● Problem requirements: In the entries that follow, count each line containing "right" and state the total, nothing more.

● Study material:
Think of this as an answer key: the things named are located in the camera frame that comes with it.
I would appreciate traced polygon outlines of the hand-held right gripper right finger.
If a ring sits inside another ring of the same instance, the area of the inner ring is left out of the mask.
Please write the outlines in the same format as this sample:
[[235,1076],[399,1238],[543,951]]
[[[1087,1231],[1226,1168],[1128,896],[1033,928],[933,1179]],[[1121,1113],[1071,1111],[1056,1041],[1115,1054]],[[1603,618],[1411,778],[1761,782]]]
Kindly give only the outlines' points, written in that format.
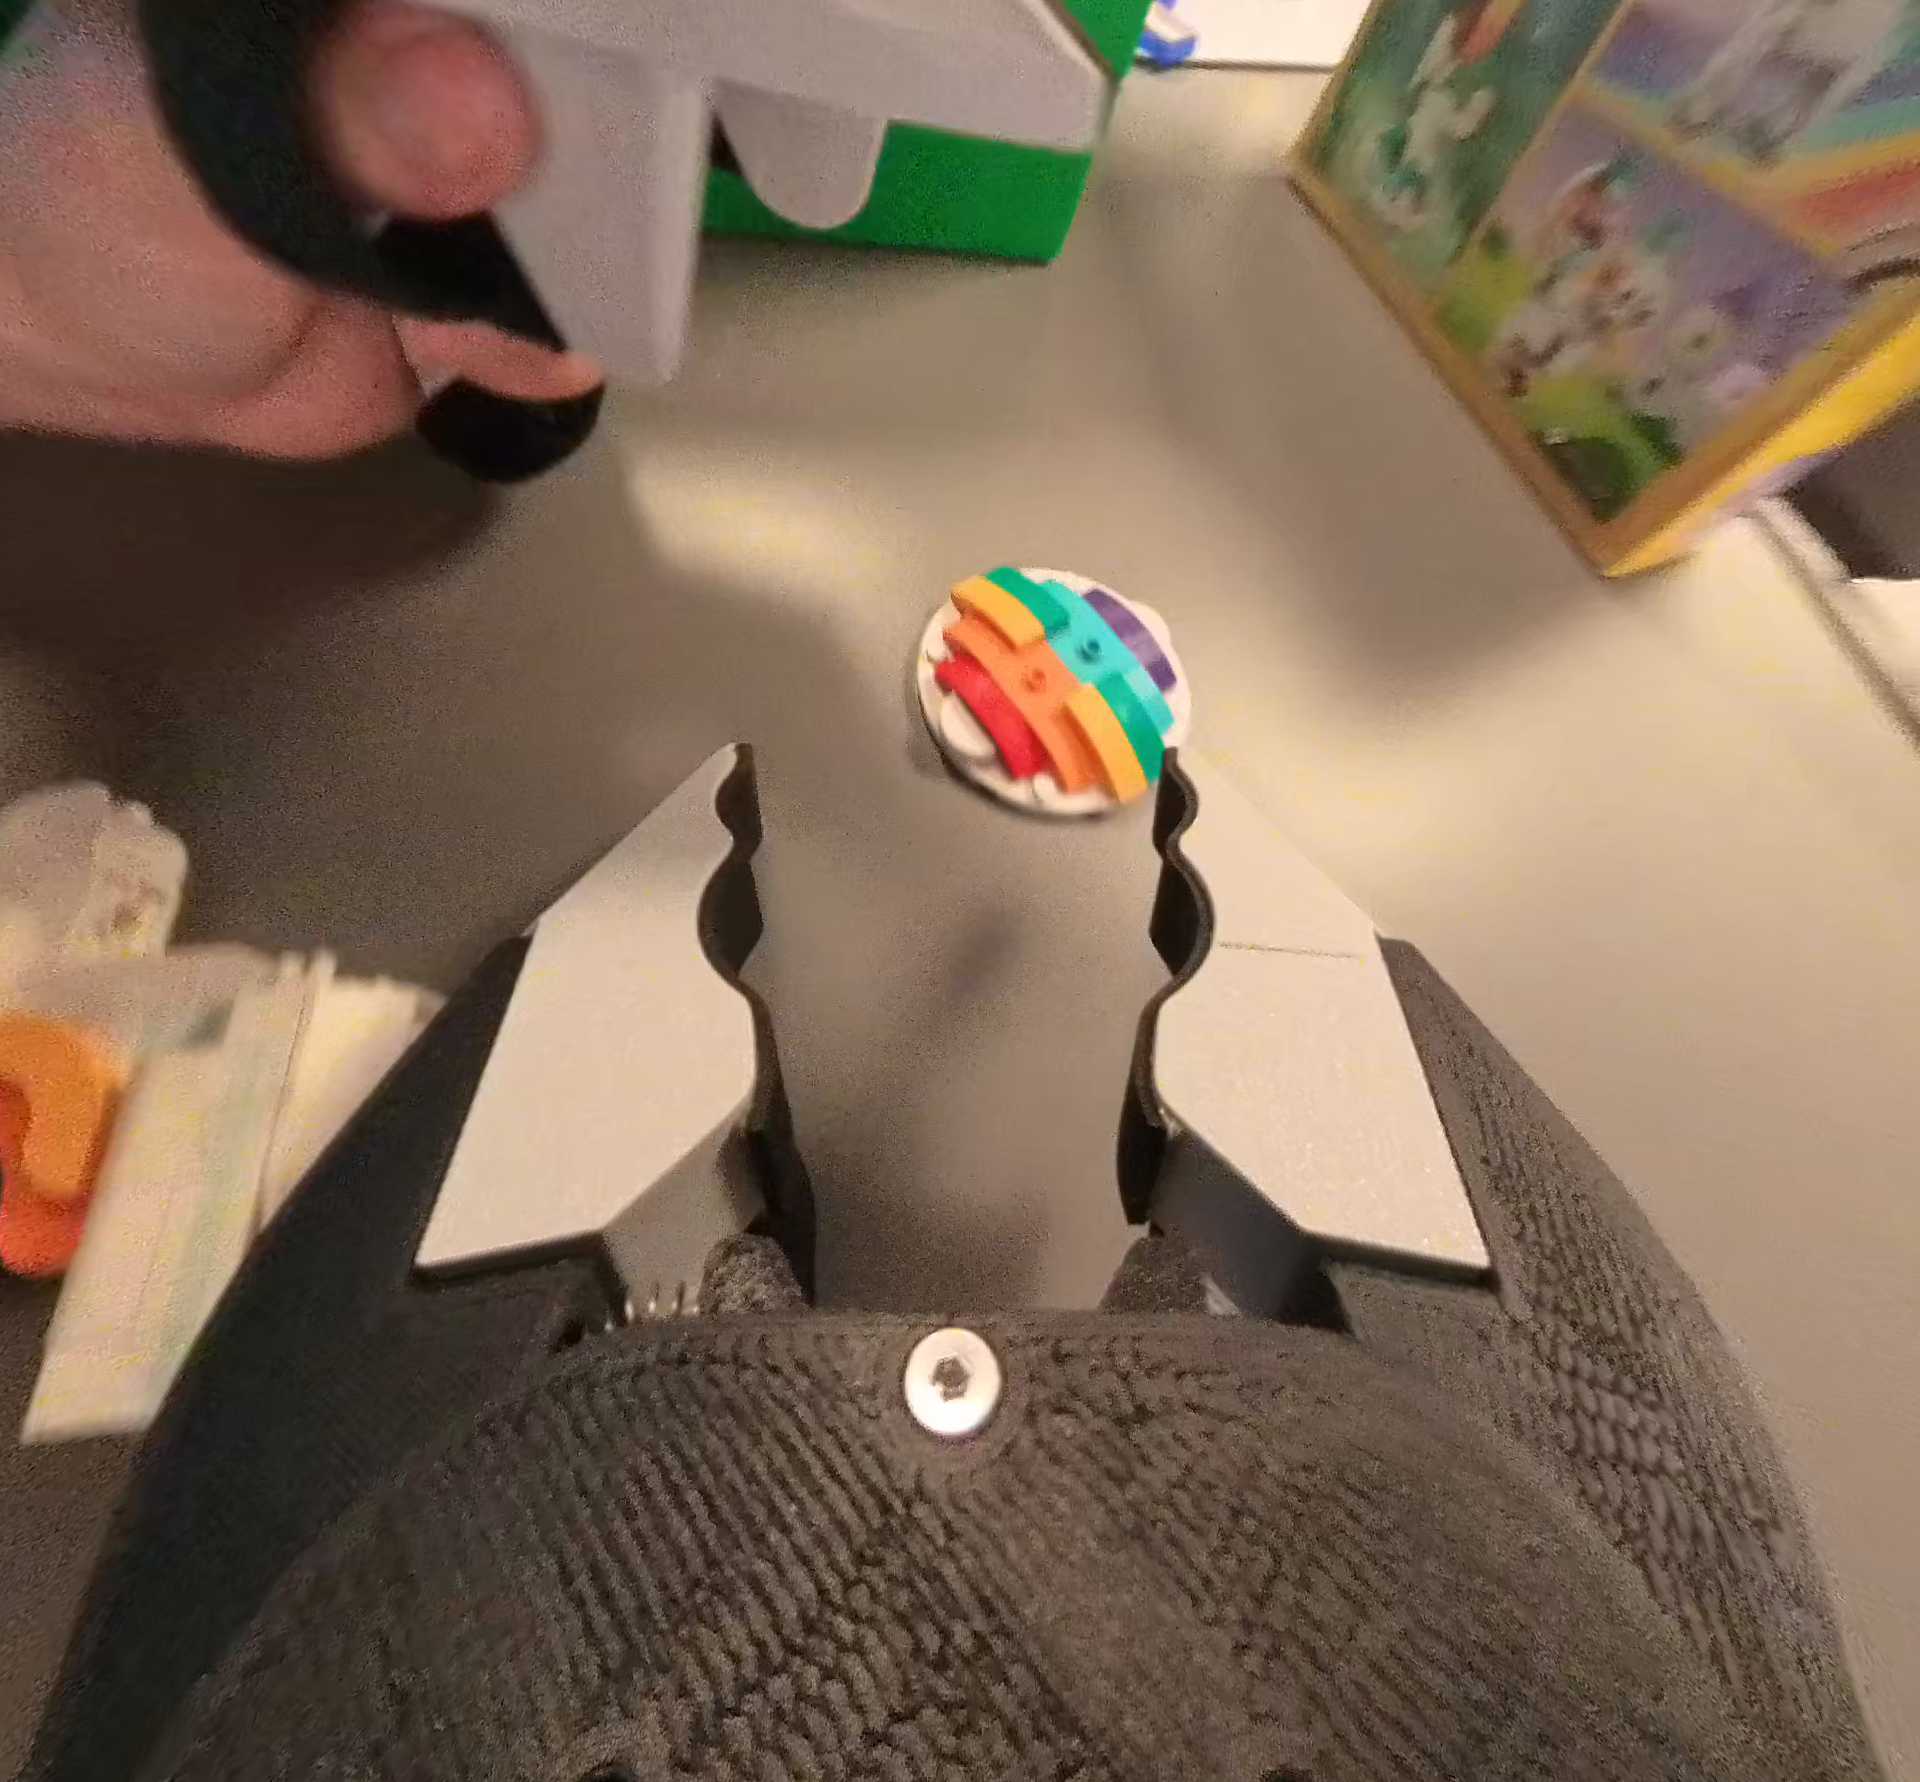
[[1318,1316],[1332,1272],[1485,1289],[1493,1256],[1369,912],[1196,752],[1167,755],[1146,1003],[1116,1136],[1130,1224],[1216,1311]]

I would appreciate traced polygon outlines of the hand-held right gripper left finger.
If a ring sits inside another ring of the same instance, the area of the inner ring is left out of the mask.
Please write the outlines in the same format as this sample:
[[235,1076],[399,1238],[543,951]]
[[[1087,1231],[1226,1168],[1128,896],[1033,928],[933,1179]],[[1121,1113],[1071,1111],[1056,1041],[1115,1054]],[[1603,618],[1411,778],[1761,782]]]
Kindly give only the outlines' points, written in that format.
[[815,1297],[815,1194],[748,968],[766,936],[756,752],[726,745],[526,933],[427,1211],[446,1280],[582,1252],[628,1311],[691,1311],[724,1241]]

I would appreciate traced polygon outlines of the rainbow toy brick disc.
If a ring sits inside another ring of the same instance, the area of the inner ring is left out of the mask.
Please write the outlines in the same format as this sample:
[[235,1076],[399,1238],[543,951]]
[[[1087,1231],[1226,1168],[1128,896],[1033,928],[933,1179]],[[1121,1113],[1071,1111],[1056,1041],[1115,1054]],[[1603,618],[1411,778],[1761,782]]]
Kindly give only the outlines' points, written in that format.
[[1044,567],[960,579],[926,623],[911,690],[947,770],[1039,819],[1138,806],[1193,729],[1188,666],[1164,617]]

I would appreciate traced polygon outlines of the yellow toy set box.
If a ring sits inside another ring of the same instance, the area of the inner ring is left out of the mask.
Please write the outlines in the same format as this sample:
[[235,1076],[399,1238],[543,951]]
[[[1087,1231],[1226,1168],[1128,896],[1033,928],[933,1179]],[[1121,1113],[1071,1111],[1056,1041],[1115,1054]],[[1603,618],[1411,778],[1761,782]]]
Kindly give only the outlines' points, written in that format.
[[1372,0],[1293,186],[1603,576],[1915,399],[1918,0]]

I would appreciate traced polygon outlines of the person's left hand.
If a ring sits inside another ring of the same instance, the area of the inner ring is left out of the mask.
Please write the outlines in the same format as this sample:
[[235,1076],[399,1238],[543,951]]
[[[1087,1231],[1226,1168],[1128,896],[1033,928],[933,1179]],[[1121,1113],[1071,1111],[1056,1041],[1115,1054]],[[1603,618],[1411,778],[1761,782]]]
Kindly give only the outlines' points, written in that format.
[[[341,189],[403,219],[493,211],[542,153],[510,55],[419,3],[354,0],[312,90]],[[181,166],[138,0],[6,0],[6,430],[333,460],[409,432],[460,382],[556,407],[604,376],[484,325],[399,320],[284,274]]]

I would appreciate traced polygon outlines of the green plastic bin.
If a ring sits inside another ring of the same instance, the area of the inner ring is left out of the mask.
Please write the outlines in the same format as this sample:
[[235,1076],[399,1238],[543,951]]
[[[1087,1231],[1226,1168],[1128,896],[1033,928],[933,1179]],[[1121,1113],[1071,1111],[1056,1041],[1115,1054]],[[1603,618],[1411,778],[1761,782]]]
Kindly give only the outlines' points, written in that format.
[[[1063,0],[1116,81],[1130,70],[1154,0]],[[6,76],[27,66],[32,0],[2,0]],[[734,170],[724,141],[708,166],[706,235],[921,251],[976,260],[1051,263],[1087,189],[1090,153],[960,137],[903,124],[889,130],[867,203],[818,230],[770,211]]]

--

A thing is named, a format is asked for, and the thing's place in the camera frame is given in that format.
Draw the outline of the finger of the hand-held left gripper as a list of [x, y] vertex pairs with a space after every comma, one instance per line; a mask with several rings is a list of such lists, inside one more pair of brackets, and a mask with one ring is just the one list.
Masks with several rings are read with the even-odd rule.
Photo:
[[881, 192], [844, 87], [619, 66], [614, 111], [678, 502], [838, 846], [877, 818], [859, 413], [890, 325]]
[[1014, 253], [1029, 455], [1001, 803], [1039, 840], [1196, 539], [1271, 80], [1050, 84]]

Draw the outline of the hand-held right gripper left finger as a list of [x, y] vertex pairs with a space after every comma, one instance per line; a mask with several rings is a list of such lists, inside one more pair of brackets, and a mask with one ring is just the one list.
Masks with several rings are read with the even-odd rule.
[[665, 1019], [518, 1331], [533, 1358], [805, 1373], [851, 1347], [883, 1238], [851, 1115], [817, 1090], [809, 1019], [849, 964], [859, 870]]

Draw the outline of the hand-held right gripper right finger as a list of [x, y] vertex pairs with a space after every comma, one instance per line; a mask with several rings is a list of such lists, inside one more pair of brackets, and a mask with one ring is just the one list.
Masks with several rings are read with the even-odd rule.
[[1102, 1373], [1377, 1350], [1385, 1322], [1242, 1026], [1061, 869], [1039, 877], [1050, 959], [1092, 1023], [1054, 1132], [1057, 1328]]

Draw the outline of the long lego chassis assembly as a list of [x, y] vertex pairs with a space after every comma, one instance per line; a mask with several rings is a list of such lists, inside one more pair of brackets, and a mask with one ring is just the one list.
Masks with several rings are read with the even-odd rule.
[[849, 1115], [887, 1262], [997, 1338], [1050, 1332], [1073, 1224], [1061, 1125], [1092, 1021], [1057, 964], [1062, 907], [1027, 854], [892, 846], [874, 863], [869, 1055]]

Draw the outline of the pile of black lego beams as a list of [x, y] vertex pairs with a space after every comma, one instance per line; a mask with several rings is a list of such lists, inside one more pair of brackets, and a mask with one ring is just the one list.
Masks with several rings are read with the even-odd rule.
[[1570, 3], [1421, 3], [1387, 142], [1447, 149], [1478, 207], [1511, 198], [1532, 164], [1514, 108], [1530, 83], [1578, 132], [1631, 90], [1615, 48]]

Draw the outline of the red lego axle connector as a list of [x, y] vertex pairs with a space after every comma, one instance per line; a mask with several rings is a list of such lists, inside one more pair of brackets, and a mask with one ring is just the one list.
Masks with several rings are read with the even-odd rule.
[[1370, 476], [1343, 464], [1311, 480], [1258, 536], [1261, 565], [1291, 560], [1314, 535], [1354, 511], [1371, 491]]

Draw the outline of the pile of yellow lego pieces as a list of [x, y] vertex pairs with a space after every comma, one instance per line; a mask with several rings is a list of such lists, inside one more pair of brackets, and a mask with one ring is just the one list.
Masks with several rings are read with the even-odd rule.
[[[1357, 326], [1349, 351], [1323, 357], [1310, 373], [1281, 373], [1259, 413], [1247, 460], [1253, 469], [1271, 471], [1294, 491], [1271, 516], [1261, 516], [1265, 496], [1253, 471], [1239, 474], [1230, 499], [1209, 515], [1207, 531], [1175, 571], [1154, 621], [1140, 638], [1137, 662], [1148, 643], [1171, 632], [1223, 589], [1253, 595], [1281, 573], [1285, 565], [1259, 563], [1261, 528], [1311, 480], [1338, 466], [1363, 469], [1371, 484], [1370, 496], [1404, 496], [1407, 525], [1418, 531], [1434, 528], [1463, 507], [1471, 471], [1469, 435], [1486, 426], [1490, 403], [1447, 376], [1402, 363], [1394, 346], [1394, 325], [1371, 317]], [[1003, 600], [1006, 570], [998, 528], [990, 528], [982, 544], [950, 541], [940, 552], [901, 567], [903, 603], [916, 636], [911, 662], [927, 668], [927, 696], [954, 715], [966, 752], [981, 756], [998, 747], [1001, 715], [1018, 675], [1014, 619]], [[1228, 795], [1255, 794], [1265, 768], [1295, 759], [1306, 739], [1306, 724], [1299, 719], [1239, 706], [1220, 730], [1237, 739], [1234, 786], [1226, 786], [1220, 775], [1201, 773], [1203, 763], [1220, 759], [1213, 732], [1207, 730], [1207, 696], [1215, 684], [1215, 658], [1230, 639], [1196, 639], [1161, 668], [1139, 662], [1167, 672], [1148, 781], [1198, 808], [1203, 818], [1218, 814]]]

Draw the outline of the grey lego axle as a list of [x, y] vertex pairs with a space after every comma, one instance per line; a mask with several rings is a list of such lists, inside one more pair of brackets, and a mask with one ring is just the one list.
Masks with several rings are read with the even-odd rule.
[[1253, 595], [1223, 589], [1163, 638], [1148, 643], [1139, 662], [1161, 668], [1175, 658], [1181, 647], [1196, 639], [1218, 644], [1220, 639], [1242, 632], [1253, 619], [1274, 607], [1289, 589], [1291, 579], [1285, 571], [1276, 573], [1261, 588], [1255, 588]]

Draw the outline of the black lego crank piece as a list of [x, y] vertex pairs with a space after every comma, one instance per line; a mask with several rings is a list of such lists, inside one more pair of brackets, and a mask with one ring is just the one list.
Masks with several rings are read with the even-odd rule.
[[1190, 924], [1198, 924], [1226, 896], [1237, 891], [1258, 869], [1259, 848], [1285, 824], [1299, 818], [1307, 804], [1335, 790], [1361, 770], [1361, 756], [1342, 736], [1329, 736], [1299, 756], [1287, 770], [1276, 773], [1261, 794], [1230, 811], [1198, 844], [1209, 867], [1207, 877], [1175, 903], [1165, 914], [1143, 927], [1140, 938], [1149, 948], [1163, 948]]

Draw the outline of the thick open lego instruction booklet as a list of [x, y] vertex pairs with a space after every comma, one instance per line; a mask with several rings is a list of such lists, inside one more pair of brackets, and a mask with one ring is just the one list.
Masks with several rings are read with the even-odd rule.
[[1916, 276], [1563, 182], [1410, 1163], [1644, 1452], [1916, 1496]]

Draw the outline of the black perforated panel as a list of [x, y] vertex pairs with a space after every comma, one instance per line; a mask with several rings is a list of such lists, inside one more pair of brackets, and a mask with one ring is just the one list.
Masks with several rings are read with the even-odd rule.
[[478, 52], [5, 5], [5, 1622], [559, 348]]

● Exercise response: 4